建物は、長い廊下でできていた。鴬張りという、人が歩けば音がする廊下を歩くと、きゅきゅきゅとけたたましく音を立てた。そうか、水穂さんには、由紀子さんという人がいたのか。私は、なんだかちょっと、落ち込んでしまうような気がした。

そのまま由紀子さんに案内されて、私は、四畳半の部屋に通された。その部屋には、布団が一枚敷いてあって、私は、由紀子さんに言われるがままに、水穂さんを下ろして、布団のうえに寝かせる。その間に由紀子さんが、液剤の入った吸い飲みを持ってきて、まだ咳き込んでいる水穂さんの口の中へ無理やり突っ込んで中身を飲ませた。数分後、聞こえてくるのは、咳き込む音ではなくて、すやすやという、しずかな寝息に変わった。

「ああよかった。危機一髪、助かったぜ。」

杉ちゃんが、大きなため息をつく。

「ありがとうございました。」

由紀子さんは、私に向かって頭を下げた。引きこもりで、地球のごみくらいしか価値のないはずの私が、どうして頭なんか下げられなければならないのか、私は、不思議で仕方なかった。

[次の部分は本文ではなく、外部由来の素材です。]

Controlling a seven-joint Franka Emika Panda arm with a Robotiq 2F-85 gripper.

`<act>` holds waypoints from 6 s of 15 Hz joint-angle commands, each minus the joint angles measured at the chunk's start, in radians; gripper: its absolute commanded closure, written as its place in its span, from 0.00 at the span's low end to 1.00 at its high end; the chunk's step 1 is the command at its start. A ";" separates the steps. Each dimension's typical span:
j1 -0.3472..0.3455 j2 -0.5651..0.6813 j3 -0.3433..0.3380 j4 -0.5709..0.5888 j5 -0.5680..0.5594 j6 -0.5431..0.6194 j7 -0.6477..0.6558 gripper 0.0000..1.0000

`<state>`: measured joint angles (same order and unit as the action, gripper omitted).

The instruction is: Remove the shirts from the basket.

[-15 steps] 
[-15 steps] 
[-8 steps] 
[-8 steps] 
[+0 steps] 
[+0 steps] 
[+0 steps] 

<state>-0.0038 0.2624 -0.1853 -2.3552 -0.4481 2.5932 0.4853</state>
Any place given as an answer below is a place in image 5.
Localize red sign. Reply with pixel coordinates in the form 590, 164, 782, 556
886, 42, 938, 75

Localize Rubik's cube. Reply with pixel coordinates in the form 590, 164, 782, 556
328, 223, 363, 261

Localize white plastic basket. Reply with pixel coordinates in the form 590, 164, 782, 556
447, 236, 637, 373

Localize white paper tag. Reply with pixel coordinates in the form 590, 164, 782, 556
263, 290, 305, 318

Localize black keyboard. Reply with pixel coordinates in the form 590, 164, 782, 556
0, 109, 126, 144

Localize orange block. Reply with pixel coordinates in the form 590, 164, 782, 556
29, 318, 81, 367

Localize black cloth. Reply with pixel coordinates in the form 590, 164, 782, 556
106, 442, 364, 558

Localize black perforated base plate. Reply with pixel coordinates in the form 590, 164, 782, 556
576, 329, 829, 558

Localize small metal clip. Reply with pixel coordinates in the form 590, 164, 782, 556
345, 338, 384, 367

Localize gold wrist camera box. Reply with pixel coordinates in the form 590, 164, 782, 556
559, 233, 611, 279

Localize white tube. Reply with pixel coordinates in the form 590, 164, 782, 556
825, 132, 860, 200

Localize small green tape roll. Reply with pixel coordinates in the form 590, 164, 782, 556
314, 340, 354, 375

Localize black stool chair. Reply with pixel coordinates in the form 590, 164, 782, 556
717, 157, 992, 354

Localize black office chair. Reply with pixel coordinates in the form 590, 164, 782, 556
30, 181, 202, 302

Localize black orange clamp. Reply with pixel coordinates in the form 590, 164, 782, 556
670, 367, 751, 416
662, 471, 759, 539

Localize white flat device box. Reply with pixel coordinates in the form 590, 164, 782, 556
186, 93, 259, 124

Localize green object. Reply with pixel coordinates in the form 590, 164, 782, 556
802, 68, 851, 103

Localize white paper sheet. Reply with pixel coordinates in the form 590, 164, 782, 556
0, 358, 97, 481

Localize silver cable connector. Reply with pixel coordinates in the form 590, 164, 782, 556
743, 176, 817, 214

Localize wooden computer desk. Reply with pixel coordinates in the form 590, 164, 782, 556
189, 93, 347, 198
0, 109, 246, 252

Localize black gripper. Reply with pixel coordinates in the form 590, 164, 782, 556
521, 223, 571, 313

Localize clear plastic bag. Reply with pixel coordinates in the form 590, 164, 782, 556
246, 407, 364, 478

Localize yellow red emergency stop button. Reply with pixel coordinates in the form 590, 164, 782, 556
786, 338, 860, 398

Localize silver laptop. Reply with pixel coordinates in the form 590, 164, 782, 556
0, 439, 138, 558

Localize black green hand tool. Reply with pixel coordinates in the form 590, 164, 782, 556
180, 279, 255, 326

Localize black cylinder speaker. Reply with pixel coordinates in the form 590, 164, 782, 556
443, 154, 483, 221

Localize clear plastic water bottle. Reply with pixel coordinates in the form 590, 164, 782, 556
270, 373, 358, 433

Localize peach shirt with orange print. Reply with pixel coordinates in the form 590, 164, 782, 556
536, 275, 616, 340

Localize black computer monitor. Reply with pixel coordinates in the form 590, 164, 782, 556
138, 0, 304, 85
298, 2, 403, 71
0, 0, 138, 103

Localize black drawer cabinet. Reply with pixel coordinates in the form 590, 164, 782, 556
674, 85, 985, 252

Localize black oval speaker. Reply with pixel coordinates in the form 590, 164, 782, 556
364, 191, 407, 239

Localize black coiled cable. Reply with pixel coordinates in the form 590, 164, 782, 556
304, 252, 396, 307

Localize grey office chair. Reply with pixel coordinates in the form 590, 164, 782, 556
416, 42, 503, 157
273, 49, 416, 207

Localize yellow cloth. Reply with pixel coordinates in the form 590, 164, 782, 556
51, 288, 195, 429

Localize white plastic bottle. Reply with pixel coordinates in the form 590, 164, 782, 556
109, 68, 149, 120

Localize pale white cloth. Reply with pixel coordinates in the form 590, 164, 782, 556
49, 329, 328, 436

「いやあ、素直に喜んでくれればいいんだよ。もし、お嬢さんの対応が遅かったら、水穂さん、出すもんを出せなくて、逝っちゃったかも知れない。」

杉ちゃんにそういわれて、私は、そんな人助けができるような人間ではありませんと、いうべきか、言わざるべきか迷った。でも、由紀子さんも杉ちゃんも丁寧にお礼を言っている。と、いう事は私は、一助けしたというのだろうか。相手がどんなに低い身分の人であったとしても、人助けは人助けなのだ。

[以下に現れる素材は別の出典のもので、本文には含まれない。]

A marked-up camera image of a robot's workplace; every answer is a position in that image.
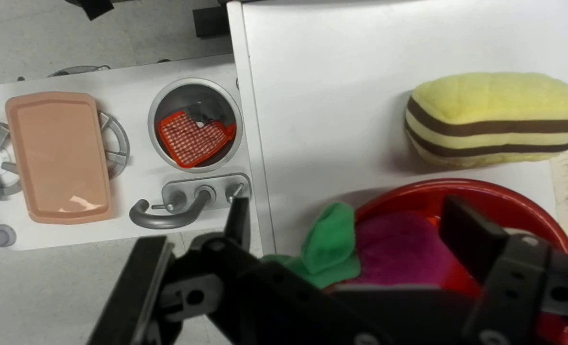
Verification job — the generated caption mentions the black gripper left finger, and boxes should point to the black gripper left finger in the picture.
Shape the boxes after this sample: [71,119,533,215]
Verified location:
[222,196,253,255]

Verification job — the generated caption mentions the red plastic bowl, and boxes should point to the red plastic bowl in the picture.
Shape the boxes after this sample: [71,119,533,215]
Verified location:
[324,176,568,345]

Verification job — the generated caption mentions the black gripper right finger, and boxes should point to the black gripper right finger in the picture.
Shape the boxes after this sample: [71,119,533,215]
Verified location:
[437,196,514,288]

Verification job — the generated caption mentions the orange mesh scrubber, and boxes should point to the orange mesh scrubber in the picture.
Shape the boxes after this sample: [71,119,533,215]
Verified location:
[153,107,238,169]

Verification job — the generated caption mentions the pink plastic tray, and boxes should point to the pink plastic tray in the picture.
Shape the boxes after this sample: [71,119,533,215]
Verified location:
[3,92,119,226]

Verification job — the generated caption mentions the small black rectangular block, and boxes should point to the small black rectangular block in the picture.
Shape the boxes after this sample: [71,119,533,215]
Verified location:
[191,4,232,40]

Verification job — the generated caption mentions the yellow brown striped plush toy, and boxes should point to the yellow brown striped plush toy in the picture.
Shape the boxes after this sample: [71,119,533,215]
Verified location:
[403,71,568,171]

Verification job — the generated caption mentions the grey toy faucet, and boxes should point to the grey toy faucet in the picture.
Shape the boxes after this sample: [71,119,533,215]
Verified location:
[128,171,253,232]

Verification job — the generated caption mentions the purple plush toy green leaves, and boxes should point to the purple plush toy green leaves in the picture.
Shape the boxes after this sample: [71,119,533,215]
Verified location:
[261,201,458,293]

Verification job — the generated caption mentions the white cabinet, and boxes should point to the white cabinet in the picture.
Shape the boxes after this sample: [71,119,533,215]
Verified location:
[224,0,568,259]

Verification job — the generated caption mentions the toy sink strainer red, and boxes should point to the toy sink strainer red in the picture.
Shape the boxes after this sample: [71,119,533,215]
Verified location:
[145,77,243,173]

「本当に、ありがとうなあ。缶コーヒー一缶じゃ、お礼として足りておらん。代わりに、柿でもお渡しするから、そこで待っていてくれよ。」

杉ちゃんがそういって、四畳半を出ようとするが、私はいりませんといった。私はとてもそんなものがもらえる人間ではないと伝えたかったのだが、

「いいえ、持って行ってください。出ないと、私たちも、申し訳ないことをしてしまった事になります。」

由紀子さんに言われて、私は、差別とはこういう事なんだなという事を、何となく知った。私がされている差別というものは、水穂さんが受けている物に比べたら、まだまだ軽い方なのかも知れないのではないか。水穂さんは、病院に行くことさえできないけど、私は、病院に何度もいっている。

「わかりました、柿を持って帰ります。」

私がそういうと、杉ちゃんたちは、嬉しそうな顔をした。水穂さんは、気持ちよさそうな寝息で答えた。

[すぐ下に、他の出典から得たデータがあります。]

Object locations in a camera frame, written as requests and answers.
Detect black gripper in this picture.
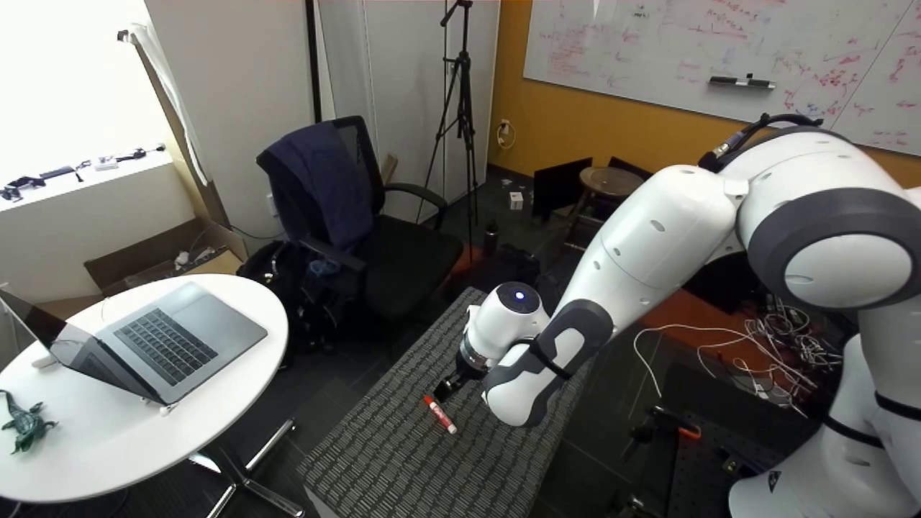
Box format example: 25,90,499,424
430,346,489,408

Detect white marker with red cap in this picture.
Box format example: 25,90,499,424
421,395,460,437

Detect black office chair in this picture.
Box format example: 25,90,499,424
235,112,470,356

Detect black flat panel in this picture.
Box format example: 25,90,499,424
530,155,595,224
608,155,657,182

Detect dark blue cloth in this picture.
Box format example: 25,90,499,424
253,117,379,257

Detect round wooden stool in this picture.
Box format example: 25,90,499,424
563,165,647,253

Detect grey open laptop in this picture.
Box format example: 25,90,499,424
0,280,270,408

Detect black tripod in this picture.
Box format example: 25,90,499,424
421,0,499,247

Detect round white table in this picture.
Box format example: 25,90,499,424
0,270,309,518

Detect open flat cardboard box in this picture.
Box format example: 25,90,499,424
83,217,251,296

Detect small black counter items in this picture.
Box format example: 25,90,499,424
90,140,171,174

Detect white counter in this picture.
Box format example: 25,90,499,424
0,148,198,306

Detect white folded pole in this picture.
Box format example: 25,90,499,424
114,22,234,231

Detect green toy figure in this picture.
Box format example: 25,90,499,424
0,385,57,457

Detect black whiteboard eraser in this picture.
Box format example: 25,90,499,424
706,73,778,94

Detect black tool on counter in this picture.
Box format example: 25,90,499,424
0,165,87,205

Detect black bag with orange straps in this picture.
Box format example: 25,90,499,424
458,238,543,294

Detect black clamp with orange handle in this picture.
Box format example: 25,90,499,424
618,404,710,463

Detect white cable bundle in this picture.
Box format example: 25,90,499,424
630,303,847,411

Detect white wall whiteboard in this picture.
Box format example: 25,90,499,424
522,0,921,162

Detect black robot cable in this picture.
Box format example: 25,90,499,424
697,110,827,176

帰り道、私は、水穂さんの事を考えてみる。彼が受けてきた差別というか、つらさは計り知れないだろう。でも、私は、まだ、家族の下で生きていけるし、病気であっても病院にも行ける。食べ物は、とりあえず家族のおかげでありつける。私は、そういうことは基本的にできているけど、水穂さんという人は、きっとそうはいかなかったんだろう。だから、ああして、私が助けたときに丁重にお礼をされるのだ。私は、人助けをしたと自分では思っている。でも、水穂さんは、若しかしたら、単に助けてもらっただけと、解釈してはいけない。そういう運命にあるのかもしれない。

「そうね。私も、もう少し、頑張らなきゃいけないわ。」

あの事件の犯人は、障害者が一番世の中で邪魔なものだと思ったのだろう。でも、本当に世の中で一番邪魔なものは、また別の者のような気がする。